# Factset

Notebook that extracts data from FastFech On-Demand Web Service.

In [None]:
from datetime import datetime
import requests
import io
import json
import pandas as pd
from pathlib import Path

---
## 0. Configuration

Helper function to load JSON configuration files.

In [None]:
def read_json(path):
    with open(path, 'r') as file:
        return json.load(file)

Retrieve configuration from files.

In [None]:
CREDENTIALS = read_json('/Users/alex/.factset_credentials')

BALANCE_SHEET_CALL = read_json('calls/balance_sheet.json')
CASHFLOW_STATEMENT_CALL = read_json('calls/cashflow_statement.json')
ESG_CALL = read_json('calls/esg.json')
INCOME_STATEMENT_CALL = read_json('calls/income_statement.json')
LIST_CALL = read_json('calls/list.json')
PRICES_CALL = read_json('calls/prices.json')
RATIOS_CALL = read_json('calls/ratios.json')

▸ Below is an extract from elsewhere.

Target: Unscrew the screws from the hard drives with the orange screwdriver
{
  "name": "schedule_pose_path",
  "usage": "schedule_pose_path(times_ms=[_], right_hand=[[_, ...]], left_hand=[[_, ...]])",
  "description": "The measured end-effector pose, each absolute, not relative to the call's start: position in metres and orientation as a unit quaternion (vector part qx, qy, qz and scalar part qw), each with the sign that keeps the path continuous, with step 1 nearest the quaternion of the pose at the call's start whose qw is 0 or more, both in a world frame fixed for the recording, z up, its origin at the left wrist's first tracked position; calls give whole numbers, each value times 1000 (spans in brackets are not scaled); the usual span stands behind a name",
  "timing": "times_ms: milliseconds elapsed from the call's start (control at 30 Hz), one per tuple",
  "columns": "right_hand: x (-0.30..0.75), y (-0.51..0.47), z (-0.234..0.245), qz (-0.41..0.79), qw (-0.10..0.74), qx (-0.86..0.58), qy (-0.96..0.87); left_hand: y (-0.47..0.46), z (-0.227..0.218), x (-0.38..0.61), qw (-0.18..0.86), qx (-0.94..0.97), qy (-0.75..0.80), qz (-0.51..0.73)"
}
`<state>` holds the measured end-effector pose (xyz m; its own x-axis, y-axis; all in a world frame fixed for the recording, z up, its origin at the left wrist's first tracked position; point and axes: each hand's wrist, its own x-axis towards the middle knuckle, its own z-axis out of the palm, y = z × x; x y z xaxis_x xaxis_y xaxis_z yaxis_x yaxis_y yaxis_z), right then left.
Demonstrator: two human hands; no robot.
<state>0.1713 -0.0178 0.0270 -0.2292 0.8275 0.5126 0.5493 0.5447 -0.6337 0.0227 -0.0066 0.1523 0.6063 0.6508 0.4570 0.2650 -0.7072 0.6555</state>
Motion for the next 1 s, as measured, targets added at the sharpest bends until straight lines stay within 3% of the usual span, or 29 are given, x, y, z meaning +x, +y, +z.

OUTPUT_PATH = Path('./output/')

---
## 1. Call webservice

`_call_fastfetch()` defines the a skeleton call to a webservice.  
**Supported arguments:** currency, cutoff, date, dates, format, ids, ison,
isonParams, items, orientation, showDataType, showTitle, showHeader, universe, universeGroup.

Add username and password.

In [None]:
def _call_fastfetch(**kwargs):

    """ base call for on-demand webservice """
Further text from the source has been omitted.